Les atteintes à la personnalité peuvent être autorisées

Selon le Tribunal fédéral, la diffusion de faits véridiques est en principe couverte par le mandat d'information des médias. Même si des déclarations portent atteinte à la personnalité, elles ne sont pas forcément illicites. Si l'intérêt public à l'information l'emporte sur l'intérêt privé à la protection de la personnalité, un reportage portant atteinte à la personnalité est également admissible.

Comme l'écrit le Tribunal fédéral, la mission d'information de la presse n'est toutefois pas un motif justificatif absolu. Même si l'intérêt public prévaut en principe, tous les passages doivent être examinés individuellement afin de déterminer s'il existe un besoin d'information en ce qui les concerne. (Cf. aussi : « Puis-je parler de « copinage » à la télévision ? »)

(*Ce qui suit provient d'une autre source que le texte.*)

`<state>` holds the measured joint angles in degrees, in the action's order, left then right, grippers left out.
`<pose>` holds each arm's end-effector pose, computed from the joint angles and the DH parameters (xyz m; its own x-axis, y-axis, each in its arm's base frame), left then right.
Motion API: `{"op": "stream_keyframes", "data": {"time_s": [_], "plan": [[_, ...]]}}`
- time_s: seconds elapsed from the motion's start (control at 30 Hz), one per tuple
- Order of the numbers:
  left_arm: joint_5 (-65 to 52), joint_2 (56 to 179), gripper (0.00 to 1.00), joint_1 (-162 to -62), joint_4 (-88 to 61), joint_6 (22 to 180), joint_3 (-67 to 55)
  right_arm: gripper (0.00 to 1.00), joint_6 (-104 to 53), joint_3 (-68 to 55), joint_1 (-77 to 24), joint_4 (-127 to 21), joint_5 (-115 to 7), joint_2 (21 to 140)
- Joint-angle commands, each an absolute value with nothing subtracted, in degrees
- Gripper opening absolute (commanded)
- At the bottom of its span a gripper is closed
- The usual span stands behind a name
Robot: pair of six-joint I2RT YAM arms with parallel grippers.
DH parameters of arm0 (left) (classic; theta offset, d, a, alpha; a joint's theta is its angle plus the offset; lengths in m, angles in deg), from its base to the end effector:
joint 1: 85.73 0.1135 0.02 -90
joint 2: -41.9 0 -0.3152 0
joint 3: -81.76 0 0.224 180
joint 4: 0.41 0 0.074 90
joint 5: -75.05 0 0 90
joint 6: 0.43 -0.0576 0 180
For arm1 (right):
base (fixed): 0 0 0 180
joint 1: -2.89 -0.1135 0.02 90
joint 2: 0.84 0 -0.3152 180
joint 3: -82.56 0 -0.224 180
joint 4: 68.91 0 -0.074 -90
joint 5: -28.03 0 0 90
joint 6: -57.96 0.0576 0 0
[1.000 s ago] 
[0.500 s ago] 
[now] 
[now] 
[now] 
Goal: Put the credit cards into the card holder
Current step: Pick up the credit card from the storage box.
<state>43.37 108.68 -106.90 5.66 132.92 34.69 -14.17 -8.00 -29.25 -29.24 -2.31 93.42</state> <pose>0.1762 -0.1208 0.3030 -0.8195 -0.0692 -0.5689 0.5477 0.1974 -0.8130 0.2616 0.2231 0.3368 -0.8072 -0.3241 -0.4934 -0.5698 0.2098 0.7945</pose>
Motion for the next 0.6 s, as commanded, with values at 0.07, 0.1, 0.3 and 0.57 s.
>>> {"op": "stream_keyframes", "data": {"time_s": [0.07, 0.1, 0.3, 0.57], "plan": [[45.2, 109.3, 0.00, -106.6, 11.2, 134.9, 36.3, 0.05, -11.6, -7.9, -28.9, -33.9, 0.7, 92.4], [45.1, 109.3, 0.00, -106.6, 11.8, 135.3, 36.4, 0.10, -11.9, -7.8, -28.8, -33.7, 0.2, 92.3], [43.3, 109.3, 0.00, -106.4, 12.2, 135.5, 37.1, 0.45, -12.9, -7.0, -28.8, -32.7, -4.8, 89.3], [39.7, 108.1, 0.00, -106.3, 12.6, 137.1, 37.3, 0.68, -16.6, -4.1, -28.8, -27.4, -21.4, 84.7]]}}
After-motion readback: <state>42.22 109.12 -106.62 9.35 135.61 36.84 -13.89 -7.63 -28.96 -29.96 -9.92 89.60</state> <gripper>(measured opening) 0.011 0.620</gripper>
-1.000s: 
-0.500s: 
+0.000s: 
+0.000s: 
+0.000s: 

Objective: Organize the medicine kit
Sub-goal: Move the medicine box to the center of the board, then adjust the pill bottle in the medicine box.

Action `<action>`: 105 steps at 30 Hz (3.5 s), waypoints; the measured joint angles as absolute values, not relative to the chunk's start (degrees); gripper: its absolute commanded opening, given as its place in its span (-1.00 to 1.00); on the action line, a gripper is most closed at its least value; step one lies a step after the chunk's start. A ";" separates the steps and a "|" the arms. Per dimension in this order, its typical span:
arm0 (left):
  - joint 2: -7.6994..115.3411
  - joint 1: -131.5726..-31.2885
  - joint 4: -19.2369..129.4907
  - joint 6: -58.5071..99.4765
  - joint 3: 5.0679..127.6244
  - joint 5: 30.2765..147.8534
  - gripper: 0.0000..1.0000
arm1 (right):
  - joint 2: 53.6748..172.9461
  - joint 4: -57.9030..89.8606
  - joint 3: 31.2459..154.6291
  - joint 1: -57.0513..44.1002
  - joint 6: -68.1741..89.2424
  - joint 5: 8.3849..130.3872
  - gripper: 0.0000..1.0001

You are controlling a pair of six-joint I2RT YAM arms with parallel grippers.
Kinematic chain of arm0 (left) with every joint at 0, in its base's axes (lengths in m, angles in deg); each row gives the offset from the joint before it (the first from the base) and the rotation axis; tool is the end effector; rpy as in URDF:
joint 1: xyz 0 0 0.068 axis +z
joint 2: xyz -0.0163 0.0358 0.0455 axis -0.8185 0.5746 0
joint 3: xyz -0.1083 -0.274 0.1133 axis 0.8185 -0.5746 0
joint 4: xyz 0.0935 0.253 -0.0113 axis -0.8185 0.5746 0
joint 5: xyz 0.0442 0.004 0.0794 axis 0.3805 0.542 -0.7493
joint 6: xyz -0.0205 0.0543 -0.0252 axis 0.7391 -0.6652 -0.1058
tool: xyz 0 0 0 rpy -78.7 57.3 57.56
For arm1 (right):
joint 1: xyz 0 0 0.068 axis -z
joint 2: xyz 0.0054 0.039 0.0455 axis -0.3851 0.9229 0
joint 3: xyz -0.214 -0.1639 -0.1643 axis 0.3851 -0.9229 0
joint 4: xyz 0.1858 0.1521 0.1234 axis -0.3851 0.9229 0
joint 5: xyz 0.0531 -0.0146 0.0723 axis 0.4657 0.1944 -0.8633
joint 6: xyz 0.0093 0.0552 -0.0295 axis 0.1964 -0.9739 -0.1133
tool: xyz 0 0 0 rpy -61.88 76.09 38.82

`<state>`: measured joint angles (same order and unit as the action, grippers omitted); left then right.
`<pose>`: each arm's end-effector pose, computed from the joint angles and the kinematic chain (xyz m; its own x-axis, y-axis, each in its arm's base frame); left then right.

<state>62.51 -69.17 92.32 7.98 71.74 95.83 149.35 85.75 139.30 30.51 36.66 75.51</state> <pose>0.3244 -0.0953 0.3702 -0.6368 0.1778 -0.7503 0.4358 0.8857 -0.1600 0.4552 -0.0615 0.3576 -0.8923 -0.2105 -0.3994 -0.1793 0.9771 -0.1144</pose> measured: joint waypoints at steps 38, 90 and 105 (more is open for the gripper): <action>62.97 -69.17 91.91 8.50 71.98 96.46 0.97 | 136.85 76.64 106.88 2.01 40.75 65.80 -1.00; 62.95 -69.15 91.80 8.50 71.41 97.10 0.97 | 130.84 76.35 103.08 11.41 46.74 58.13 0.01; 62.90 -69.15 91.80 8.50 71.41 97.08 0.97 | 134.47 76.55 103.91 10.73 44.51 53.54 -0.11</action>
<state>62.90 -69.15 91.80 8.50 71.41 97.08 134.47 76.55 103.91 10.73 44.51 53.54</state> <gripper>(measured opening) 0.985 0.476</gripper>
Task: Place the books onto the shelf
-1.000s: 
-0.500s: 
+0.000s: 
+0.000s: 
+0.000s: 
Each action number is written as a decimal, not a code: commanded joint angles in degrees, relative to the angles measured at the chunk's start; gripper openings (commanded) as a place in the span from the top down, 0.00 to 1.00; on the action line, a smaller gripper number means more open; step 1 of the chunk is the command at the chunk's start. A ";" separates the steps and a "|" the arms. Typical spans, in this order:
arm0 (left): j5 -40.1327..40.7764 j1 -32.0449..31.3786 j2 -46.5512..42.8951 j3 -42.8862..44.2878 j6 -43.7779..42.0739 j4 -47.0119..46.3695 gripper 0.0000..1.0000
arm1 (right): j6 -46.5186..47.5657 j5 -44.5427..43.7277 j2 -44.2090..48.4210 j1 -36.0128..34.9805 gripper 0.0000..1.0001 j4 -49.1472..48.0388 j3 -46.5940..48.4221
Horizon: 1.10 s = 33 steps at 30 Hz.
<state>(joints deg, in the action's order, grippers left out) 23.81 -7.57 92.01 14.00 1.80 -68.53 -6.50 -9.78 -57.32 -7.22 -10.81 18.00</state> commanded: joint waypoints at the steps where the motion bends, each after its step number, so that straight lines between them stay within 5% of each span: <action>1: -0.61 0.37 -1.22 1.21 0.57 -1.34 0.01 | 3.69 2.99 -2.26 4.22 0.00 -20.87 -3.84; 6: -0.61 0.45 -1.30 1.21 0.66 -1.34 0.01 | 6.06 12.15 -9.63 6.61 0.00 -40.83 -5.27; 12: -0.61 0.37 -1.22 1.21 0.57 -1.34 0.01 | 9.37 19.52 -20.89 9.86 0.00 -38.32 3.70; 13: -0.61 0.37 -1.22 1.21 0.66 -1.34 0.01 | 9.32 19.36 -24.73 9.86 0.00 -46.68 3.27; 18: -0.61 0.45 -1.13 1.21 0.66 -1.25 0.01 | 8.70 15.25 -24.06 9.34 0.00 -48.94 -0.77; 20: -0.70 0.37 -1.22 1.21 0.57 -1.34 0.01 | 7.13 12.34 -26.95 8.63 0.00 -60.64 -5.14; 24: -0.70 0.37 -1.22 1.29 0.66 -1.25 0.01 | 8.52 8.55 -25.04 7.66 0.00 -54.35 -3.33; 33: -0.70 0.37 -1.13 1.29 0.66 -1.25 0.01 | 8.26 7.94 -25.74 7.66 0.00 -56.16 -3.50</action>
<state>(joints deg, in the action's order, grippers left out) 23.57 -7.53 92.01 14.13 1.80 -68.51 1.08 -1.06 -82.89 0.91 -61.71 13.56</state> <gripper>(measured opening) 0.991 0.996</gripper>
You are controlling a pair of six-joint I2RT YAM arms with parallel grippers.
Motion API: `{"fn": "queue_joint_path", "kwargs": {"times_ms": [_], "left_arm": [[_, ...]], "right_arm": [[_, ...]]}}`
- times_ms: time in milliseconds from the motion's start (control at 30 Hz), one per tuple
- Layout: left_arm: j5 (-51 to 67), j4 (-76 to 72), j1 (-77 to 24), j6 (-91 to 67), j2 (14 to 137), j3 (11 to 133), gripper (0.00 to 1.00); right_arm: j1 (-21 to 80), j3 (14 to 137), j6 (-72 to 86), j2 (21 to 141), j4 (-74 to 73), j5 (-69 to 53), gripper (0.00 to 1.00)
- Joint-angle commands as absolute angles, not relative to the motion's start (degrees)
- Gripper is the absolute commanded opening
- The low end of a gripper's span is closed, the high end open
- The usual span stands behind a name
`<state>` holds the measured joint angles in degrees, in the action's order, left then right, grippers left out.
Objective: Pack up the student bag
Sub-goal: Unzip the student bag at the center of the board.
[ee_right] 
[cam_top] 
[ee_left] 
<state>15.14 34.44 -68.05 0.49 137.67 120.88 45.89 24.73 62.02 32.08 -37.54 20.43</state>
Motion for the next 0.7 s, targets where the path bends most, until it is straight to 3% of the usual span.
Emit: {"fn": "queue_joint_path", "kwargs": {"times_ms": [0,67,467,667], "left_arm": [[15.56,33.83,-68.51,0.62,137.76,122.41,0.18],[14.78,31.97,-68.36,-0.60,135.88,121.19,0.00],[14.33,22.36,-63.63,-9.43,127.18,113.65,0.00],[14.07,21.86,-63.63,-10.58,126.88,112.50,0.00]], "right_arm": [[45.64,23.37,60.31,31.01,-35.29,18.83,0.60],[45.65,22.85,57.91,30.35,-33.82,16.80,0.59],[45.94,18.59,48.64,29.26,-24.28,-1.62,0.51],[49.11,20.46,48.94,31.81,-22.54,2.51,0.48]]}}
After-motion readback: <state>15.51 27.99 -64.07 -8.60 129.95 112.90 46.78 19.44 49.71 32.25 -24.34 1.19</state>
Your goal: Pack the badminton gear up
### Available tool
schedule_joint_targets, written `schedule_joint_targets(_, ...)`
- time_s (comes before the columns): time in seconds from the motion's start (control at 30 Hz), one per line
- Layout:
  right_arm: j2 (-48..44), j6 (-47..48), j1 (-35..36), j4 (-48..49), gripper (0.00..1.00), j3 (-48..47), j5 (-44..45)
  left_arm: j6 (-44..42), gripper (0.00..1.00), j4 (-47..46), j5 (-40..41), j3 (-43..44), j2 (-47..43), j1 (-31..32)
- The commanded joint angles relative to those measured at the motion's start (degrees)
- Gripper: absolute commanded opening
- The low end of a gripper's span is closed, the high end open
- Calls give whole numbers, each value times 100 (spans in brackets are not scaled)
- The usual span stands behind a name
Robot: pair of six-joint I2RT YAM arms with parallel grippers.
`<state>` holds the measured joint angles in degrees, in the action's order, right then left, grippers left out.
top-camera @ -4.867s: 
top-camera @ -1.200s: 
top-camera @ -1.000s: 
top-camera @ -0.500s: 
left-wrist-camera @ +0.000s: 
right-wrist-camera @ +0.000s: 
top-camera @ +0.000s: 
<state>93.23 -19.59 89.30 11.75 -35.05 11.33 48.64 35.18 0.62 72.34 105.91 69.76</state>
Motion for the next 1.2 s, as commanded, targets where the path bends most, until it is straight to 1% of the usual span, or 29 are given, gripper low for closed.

Dans leur article, les journalistes rapportent que, selon les déclarations d'anciennes collaboratrices, l'association ne respecte régulièrement pas le taux d'encadrement dans ses crèches, que la direction de l'entreprise demande aux employées de trafiquer les plans de travail et que du personnel non qualifié doit prendre des responsabilités. Il est incontestable que ces déclarations portent atteinte à la personnalité. Toutefois, selon le Tribunal fédéral, l’intérêt public général et considérable prévaut ici à des crèches bien gérées et à une surveillance étatique des crèches qui fonctionne. Le choix des journalistes de désigner également nommément l’association est admissible. En effet, s'ils ne l'avaient pas fait, toutes les crèches auraient fait l'objet d'une suspicion générale.

Les médias peuvent écrire sur un soupçon

Pour des raisons d'éthique médiatique, les médias ne peuvent publier que des informations provenant de sources connues et doivent désigner comme telles les affirmations non confirmées. Ils ne doivent donc pas donner l'impression qu'un fait est prouvé alors que ce n'est pas le cas. Parallèlement, les médias n'ont pas besoin de prouver les faits pour pouvoir les rapporter. Ils peuvent notamment rapporter des faits répréhensibles même s'ils n'ont pas (encore) été prouvés par un tribunal.

Comme l'explique le Tribunal fédéral, l'article donne au lecteur moyen l'impression générale que les irrégularités discutées sont des reproches contestés, voire non prouvés. Ceci d'autant plus que l'ancien directeur de l'entreprise a pu prendre position sur accusations les dans le rapport.

Le Tribunal fédéral rejette le recours et met à la charge de la plaignante les frais judiciaires à hauteur de 5’000 CHF.